Remember to include `%%time` at the beginning of the cell so that it measures the time it takes for the cell to run. 

_hint: Use tqdm to keep track of the time._ 

In [14]:
%%time

for link in tqdm(links_clean):
    index_page(link)

HBox(children=(IntProgress(value=0, max=283), HTML(value='')))


Wall time: 33min 21s


### Step 7: Perform the page indexing in parallel and note the difference in performance.

Remember to include `%%time` at the beginning of the cell so that it measures the time it takes for the cell to run.

Use both methods, i.e., for one hand use the `multiprocess` module to use the function created in the jupyter notebook and run the download in parallel.

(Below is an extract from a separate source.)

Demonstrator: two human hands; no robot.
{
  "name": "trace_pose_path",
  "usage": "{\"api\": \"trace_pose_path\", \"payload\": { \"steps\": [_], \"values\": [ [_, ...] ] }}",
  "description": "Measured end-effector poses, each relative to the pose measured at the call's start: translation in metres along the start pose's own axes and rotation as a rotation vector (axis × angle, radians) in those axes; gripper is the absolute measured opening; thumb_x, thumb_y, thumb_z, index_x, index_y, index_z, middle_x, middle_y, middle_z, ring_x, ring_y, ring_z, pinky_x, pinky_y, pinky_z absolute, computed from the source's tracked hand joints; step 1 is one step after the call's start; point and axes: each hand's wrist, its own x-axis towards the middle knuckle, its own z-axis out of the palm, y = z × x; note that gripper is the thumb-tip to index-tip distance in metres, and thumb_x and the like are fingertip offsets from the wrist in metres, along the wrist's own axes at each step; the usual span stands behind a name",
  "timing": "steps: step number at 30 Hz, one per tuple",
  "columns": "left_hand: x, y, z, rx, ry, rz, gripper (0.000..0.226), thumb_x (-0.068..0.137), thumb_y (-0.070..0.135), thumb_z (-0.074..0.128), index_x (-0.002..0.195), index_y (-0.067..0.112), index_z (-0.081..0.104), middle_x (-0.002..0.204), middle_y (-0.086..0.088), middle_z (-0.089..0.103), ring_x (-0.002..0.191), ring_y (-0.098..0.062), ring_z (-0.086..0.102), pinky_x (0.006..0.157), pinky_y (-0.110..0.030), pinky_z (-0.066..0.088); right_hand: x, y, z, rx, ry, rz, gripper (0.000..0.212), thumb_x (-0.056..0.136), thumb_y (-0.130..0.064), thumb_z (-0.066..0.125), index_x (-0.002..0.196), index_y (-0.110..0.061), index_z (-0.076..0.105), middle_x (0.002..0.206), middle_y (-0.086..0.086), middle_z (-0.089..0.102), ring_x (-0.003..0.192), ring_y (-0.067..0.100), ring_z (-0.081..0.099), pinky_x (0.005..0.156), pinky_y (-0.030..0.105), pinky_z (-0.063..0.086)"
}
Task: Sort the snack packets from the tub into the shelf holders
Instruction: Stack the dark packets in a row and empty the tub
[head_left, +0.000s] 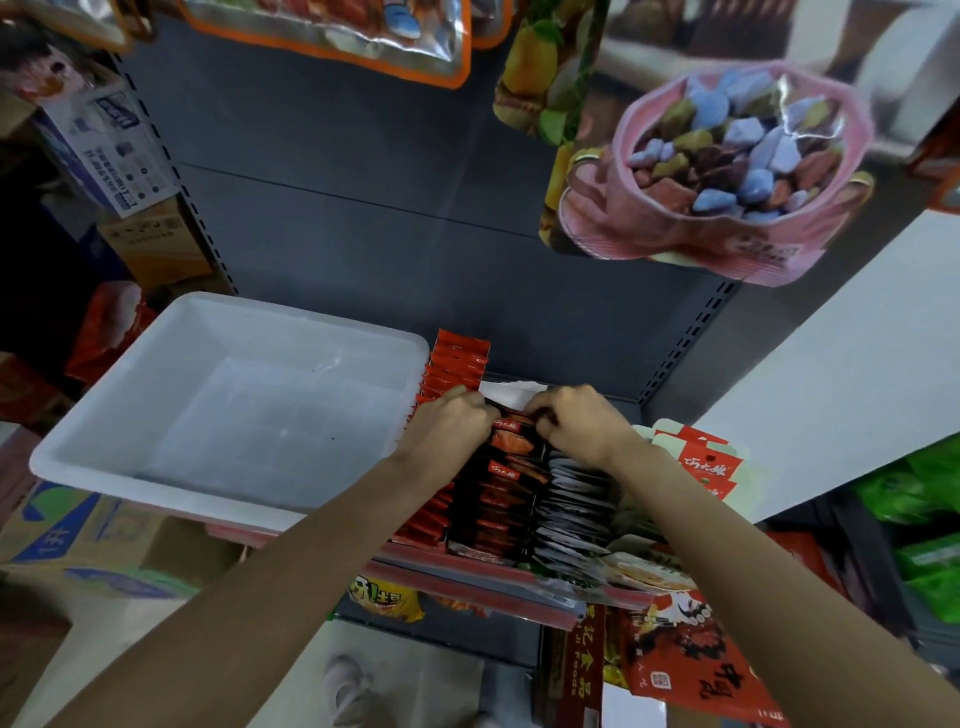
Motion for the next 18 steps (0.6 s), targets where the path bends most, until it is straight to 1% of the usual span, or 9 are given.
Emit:
{"api": "trace_pose_path", "payload": {
  "steps": [3, 5, 7, 9, 10, 12, 14, 17, 18],
  "values": [
    [0.003, -0.005, 0.003, -0.085, 0.003, -0.007, 0.018, 0.094, 0.009, 0.052, 0.105, 0.009, 0.065, 0.105, -0.006, 0.064, 0.099, -0.021, 0.057, 0.077, -0.031, 0.050, 0.003, -0.005, -0.009, 0.086, -0.121, 0.024, 0.030, 0.082, -0.030, 0.059, 0.111, -0.024, 0.065, 0.104, 0.003, 0.067, 0.096, 0.021, 0.060, 0.086, 0.039, 0.051],
    [0.002, -0.008, 0.001, -0.262, -0.002, -0.062, 0.020, 0.093, 0.011, 0.054, 0.112, 0.009, 0.062, 0.107, -0.007, 0.064, 0.099, -0.023, 0.060, 0.082, -0.035, 0.051, 0.003, -0.009, -0.005, -0.025, -0.139, 0.008, 0.035, 0.084, -0.037, 0.063, 0.115, -0.022, 0.063, 0.109, 0.004, 0.065, 0.100, 0.023, 0.059, 0.087, 0.038, 0.050],
    [0.001, -0.009, 0.001, -0.386, 0.009, -0.096, 0.031, 0.089, 0.012, 0.061, 0.119, 0.011, 0.053, 0.108, -0.007, 0.062, 0.098, -0.023, 0.060, 0.083, -0.038, 0.051, 0.002, -0.011, 0.002, -0.193, -0.051, 0.005, 0.030, 0.089, -0.037, 0.059, 0.115, -0.022, 0.063, 0.110, 0.008, 0.063, 0.102, 0.029, 0.060, 0.083, 0.035, 0.049],
    [-0.002, -0.009, 0.001, -0.368, -0.025, -0.108, 0.049, 0.085, 0.012, 0.067, 0.128, 0.013, 0.043, 0.115, -0.006, 0.054, 0.098, -0.022, 0.059, 0.084, -0.037, 0.051, 0.001, -0.013, 0.007, -0.276, 0.046, -0.031, 0.023, 0.094, -0.032, 0.052, 0.109, -0.022, 0.065, 0.106, 0.010, 0.064, 0.099, 0.031, 0.060, 0.078, 0.035, 0.046],
    [-0.003, -0.009, 0.000, -0.315, -0.038, -0.116, 0.056, 0.084, 0.012, 0.068, 0.132, 0.013, 0.040, 0.120, -0.006, 0.048, 0.099, -0.022, 0.058, 0.084, -0.035, 0.051, 0.000, -0.013, 0.008, -0.300, 0.067, -0.050, 0.023, 0.095, -0.030, 0.049, 0.107, -0.021, 0.066, 0.104, 0.010, 0.065, 0.098, 0.031, 0.060, 0.076, 0.034, 0.046],
    [0.001, -0.011, 0.000, -0.177, -0.041, -0.117, 0.061, 0.083, 0.012, 0.069, 0.136, 0.012, 0.038, 0.122, -0.006, 0.039, 0.100, -0.021, 0.053, 0.083, -0.032, 0.050, -0.001, -0.015, 0.009, -0.354, 0.098, -0.081, 0.025, 0.097, -0.029, 0.044, 0.106, -0.020, 0.066, 0.102, 0.008, 0.066, 0.098, 0.029, 0.060, 0.072, 0.031, 0.042],
    [0.007, -0.010, -0.005, -0.052, -0.024, -0.092, 0.055, 0.080, 0.014, 0.072, 0.129, 0.011, 0.046, 0.120, -0.007, 0.040, 0.103, -0.021, 0.049, 0.081, -0.031, 0.048, -0.005, -0.015, 0.012, -0.444, 0.132, -0.102, 0.026, 0.098, -0.026, 0.042, 0.105, -0.020, 0.066, 0.101, 0.006, 0.067, 0.096, 0.027, 0.061, 0.067, 0.030, 0.037],
    [0.014, -0.012, -0.007, 0.081, 0.102, 0.039, 0.045, 0.060, 0.017, 0.085, 0.097, 0.011, 0.061, 0.105, -0.006, 0.053, 0.093, -0.023, 0.053, 0.071, -0.033, 0.045, -0.013, -0.013, 0.014, -0.478, 0.188, -0.115, 0.019, 0.094, -0.016, 0.046, 0.093, -0.016, 0.066, 0.091, 0.004, 0.068, 0.085, 0.025, 0.063, 0.060, 0.027, 0.035],
    [0.016, -0.013, -0.007, 0.080, 0.143, 0.082, 0.047, 0.056, 0.017, 0.087, 0.096, 0.013, 0.062, 0.107, -0.006, 0.055, 0.095, -0.023, 0.053, 0.073, -0.034, 0.045, -0.015, -0.012, 0.014, -0.455, 0.195, -0.097, 0.018, 0.093, -0.014, 0.048, 0.090, -0.014, 0.065, 0.089, 0.005, 0.068, 0.083, 0.025, 0.063, 0.059, 0.027, 0.037]
  ]
}}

And for another hand create a python file containing the function to download the file and use the `multiprocessing` module to run. 

In [15]:
from multiprocessing import Pool
from index_page import index_page

In [16]:
%%time

pool = Pool(processes=4)
results = pool.map(index_page, links_clean)
pool.terminate()

Wall time: 3min 2s


In [11]:
from multiprocess import Pool

In [12]:
%%time

pool = Pool(processes=4)
results = pool.map(index_page, links_clean)
pool.terminate()

Wall time: 498 ms


**BONUS**: Create a function that counts how many files are there in the wikipedia folder using the `os` module. 

Delete the files from the folder before you run and perform the above solution asynchronously. 

Use your function to check how many files are being downloaded.

In [14]:
def files_qntd():
    return len(os.listdir())
qtd = files_qntd()
if qtd > 0: 
    [os.remove(item) for item in os.listdir()]

In [None]:
from multiprocessing import Pool
from index_page import index_page
pool = Pool(processes=4)
results = pool.map_async(index_page, links_clean)
result_list = results.get()
pool.terminate()

In [None]:
qtd = files_qntd()